◆ **Task statement**:
Where the listing below has a line with "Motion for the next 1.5", write out exactly that line and every line after it, stopping after the line with "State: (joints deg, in".

◆ **Recorded data**:
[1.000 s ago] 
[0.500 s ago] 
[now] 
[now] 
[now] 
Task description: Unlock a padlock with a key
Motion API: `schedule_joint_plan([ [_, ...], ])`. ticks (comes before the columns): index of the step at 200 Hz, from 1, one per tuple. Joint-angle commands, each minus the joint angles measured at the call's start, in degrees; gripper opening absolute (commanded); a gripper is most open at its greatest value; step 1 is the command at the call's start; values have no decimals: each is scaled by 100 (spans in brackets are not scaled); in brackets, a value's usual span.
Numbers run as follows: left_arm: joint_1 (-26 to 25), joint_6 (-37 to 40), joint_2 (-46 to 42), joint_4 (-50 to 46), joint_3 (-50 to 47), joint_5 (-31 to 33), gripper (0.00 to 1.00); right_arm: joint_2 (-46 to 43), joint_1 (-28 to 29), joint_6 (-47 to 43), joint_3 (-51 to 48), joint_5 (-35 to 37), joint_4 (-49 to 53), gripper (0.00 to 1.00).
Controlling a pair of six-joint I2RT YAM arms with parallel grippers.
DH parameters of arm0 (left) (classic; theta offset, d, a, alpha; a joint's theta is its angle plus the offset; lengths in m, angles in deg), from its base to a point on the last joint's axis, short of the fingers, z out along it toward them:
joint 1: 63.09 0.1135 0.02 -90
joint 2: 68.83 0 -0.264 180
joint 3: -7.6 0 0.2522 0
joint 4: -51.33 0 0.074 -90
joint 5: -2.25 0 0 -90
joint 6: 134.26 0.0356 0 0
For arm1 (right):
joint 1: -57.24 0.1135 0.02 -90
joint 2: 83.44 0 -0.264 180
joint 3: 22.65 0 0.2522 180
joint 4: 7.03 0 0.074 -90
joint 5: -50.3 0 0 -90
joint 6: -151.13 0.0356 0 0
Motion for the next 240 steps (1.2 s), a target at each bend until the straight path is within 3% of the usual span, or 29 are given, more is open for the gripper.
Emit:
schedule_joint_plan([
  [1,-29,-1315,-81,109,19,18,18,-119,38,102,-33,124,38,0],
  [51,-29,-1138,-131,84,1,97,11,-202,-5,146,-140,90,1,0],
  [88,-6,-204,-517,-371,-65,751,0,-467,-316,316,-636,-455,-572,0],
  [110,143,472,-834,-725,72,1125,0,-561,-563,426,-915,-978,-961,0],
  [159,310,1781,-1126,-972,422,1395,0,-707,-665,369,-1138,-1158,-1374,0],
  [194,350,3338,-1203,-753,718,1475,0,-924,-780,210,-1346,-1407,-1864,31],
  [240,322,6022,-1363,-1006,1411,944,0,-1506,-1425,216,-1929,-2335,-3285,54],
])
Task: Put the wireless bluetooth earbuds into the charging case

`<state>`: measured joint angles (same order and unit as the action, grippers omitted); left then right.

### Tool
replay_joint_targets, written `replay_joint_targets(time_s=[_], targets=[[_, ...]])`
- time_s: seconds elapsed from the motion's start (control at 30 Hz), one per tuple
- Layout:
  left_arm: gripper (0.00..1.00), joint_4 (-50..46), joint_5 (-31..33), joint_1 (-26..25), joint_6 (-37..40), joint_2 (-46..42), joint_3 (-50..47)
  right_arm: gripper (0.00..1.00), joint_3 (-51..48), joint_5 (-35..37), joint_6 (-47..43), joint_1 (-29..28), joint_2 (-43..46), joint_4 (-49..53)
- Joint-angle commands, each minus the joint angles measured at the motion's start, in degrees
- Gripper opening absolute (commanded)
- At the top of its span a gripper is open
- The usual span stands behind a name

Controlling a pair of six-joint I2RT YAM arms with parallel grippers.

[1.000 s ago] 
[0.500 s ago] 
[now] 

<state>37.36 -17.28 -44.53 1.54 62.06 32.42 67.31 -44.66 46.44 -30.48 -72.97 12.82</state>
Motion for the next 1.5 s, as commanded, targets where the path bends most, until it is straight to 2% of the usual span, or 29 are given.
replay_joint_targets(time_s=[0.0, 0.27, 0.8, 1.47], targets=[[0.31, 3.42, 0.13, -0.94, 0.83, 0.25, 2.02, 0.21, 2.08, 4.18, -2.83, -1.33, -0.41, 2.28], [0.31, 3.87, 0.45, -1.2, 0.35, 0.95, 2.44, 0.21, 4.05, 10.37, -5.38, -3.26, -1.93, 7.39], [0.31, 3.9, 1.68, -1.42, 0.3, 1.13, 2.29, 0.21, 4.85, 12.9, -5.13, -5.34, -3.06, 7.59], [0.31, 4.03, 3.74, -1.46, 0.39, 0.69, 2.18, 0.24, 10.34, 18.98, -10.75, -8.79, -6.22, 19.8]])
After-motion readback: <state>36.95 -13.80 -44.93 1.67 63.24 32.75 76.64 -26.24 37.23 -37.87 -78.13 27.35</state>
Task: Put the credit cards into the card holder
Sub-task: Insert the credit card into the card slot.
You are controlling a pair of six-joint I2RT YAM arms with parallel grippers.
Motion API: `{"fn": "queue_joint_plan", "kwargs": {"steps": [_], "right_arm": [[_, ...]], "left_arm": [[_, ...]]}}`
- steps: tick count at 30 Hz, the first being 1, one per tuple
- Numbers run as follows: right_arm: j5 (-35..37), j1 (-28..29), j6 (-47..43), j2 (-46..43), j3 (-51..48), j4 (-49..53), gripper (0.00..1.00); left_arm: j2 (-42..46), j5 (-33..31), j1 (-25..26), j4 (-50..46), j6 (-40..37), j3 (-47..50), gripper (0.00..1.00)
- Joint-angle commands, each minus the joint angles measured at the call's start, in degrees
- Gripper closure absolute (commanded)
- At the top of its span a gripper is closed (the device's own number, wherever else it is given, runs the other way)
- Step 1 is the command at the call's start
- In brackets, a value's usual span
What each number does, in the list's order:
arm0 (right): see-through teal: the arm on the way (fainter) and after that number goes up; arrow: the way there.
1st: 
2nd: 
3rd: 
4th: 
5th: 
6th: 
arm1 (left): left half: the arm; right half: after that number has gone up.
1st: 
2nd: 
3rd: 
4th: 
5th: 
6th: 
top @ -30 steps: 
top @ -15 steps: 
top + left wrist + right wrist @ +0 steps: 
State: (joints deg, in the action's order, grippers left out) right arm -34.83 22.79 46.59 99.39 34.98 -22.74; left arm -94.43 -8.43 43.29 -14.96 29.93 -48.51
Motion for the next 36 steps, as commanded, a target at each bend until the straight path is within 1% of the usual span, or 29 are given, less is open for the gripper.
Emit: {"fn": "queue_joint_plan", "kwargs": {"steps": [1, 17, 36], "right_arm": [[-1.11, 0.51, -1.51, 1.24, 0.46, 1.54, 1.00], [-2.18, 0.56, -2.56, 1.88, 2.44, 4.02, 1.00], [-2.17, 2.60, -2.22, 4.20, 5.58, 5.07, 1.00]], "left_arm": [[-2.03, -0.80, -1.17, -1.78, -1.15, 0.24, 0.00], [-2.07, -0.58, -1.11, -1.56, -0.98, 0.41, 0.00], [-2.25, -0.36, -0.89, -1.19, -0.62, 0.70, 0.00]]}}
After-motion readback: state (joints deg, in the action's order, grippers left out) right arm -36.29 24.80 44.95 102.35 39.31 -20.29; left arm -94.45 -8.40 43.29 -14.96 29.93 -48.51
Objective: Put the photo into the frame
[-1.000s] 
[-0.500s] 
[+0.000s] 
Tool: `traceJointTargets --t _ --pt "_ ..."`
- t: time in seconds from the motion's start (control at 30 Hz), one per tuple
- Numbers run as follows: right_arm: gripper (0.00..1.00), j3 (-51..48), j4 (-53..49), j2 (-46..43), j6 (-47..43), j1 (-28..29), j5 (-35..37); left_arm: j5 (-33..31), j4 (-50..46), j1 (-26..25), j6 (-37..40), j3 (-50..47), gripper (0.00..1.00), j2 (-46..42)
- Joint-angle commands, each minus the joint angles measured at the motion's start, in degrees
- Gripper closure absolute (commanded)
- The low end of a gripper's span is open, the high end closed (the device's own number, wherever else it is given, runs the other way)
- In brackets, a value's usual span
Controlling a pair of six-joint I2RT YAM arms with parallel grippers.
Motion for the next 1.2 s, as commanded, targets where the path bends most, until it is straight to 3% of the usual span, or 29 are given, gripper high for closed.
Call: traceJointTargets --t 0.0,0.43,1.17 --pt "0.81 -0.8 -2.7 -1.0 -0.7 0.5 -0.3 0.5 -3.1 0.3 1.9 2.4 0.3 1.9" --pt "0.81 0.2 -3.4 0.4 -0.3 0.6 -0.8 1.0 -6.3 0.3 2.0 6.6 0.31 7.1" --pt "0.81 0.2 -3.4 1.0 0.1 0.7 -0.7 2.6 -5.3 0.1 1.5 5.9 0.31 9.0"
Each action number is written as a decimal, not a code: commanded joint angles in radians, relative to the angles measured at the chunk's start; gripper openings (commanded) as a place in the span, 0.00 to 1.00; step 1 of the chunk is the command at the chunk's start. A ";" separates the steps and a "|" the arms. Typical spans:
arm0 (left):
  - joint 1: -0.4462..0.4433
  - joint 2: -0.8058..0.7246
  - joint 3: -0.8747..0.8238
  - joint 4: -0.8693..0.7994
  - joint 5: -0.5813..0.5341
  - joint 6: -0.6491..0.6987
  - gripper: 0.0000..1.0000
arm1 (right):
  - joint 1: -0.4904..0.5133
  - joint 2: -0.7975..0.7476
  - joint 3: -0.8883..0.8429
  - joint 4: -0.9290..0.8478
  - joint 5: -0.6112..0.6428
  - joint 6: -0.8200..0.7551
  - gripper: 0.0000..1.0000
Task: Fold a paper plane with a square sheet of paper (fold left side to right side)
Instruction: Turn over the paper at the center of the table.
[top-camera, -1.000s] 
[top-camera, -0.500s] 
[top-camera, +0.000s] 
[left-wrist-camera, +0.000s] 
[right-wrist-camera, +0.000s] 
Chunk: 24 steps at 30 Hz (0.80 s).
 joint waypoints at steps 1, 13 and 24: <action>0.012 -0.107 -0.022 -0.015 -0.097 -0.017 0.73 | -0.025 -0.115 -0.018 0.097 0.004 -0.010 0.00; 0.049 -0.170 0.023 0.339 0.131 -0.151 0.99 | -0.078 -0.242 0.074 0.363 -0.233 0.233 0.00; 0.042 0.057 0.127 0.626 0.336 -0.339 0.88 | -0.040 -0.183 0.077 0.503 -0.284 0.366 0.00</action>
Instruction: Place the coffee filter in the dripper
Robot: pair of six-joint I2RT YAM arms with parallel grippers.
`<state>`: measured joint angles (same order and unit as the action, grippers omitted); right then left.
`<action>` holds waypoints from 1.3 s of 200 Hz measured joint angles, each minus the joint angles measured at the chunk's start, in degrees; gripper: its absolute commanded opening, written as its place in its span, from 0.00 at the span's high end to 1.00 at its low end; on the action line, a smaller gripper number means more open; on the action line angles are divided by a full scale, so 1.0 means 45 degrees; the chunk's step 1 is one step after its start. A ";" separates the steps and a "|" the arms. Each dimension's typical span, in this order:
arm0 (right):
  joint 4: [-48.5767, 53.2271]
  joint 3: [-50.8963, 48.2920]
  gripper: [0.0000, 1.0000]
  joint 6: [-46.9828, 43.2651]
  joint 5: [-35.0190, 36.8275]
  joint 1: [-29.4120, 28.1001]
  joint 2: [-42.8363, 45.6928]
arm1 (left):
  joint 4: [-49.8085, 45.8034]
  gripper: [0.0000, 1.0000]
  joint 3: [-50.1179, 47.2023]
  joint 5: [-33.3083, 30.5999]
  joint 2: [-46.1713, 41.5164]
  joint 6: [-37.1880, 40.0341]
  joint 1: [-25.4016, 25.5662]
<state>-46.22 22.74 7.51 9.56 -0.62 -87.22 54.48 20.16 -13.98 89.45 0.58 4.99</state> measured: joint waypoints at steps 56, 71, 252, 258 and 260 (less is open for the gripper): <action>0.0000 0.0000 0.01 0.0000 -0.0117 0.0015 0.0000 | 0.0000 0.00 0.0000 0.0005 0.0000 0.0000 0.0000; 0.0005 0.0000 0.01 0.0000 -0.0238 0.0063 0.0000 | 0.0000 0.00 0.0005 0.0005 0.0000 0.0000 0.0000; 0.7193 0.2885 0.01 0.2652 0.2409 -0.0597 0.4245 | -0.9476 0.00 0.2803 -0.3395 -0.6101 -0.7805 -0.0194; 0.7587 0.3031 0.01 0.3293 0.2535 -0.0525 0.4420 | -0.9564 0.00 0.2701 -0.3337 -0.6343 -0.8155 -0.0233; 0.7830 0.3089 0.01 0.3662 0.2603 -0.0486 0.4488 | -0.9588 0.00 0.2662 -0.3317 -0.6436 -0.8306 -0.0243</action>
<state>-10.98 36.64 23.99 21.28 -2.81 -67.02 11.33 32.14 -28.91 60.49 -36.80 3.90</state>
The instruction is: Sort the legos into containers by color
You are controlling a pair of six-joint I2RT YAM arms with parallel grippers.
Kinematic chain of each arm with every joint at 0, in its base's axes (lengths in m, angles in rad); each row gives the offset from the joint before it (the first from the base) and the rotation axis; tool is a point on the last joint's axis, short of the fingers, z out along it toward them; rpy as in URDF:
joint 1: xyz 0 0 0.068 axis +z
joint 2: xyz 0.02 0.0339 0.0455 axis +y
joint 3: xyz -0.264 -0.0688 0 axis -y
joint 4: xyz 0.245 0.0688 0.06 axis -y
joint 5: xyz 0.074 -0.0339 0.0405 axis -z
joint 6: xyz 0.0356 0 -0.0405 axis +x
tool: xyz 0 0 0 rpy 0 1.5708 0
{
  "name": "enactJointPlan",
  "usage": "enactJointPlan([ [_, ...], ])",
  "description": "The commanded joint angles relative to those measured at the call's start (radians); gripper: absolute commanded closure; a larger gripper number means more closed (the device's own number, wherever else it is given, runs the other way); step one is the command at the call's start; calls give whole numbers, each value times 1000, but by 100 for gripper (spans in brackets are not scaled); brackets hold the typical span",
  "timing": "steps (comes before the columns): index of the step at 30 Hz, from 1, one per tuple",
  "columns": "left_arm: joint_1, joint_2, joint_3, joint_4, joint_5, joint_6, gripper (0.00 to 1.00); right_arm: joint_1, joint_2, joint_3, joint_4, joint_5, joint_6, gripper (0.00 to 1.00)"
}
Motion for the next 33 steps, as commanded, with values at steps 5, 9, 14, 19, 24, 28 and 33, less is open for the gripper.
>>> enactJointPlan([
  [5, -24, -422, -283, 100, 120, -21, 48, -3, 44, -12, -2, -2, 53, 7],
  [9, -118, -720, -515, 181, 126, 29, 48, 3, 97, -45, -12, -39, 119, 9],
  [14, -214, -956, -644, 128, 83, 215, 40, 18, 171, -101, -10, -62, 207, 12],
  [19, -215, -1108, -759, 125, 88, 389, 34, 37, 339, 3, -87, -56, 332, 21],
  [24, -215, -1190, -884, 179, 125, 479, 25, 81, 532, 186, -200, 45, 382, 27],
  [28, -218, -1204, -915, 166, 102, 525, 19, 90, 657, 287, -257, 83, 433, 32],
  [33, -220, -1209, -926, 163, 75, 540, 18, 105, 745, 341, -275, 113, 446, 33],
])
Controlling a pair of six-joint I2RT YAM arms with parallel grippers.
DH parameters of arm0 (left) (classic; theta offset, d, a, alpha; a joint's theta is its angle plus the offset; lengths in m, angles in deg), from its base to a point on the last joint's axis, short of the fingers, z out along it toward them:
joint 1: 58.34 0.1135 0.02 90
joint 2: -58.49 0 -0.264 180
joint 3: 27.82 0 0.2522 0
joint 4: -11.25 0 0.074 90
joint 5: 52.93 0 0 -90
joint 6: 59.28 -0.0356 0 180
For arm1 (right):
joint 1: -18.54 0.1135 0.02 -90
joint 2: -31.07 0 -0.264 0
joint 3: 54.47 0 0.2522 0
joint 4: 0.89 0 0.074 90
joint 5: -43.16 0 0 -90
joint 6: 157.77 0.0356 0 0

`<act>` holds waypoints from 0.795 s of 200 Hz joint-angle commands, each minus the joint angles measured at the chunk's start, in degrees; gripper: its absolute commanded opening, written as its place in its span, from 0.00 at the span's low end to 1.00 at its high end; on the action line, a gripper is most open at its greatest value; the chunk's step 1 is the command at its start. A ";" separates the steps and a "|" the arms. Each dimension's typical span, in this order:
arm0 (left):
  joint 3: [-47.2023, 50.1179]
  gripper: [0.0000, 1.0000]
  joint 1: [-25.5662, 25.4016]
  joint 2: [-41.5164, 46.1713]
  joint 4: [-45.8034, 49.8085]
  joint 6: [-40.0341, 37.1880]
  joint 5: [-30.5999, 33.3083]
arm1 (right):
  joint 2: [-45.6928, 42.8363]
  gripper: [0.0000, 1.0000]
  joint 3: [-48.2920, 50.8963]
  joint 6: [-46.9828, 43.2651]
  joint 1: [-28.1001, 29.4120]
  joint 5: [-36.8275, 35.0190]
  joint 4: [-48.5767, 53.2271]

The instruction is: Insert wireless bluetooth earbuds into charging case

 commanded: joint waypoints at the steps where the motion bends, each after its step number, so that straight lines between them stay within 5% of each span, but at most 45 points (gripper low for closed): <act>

◆ **Answer box**:
Motion for the next 1.5 s, as commanded, targets where the path bends most, until it is straight to 2% of the usual span, or 29 are given.
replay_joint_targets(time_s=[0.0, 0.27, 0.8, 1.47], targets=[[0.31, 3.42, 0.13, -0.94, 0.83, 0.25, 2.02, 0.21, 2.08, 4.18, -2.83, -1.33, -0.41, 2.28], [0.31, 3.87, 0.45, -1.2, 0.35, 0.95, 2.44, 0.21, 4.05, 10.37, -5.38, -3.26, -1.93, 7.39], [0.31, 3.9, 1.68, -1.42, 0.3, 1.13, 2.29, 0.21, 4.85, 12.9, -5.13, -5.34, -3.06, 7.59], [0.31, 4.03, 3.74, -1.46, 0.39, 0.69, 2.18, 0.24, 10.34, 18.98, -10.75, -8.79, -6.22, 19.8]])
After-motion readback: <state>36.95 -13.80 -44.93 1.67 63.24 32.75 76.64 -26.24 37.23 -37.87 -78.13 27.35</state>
Task: Put the credit cards into the card holder
Sub-task: Insert the credit card into the card slot.
You are controlling a pair of six-joint I2RT YAM arms with parallel grippers.
Motion API: `{"fn": "queue_joint_plan", "kwargs": {"steps": [_], "right_arm": [[_, ...]], "left_arm": [[_, ...]]}}`
- steps: tick count at 30 Hz, the first being 1, one per tuple
- Numbers run as follows: right_arm: j5 (-35..37), j1 (-28..29), j6 (-47..43), j2 (-46..43), j3 (-51..48), j4 (-49..53), gripper (0.00..1.00); left_arm: j2 (-42..46), j5 (-33..31), j1 (-25..26), j4 (-50..46), j6 (-40..37), j3 (-47..50), gripper (0.00..1.00)
- Joint-angle commands, each minus the joint angles measured at the call's start, in degrees
- Gripper closure absolute (commanded)
- At the top of its span a gripper is closed (the device's own number, wherever else it is given, runs the other way)
- Step 1 is the command at the call's start
- In brackets, a value's usual span
What each number does, in the list's order:
arm0 (right): see-through teal: the arm on the way (fainter) and after that number goes up; arrow: the way there.
1st: 
2nd: 
3rd: 
4th: 
5th: 
6th: 
arm1 (left): left half: the arm; right half: after that number has gone up.
1st: 
2nd: 
3rd: 
4th: 
5th: 
6th: 
top @ -30 steps: 
top @ -15 steps: 
top + left wrist + right wrist @ +0 steps: 
State: (joints deg, in the action's order, grippers left out) right arm -34.83 22.79 46.59 99.39 34.98 -22.74; left arm -94.43 -8.43 43.29 -14.96 29.93 -48.51

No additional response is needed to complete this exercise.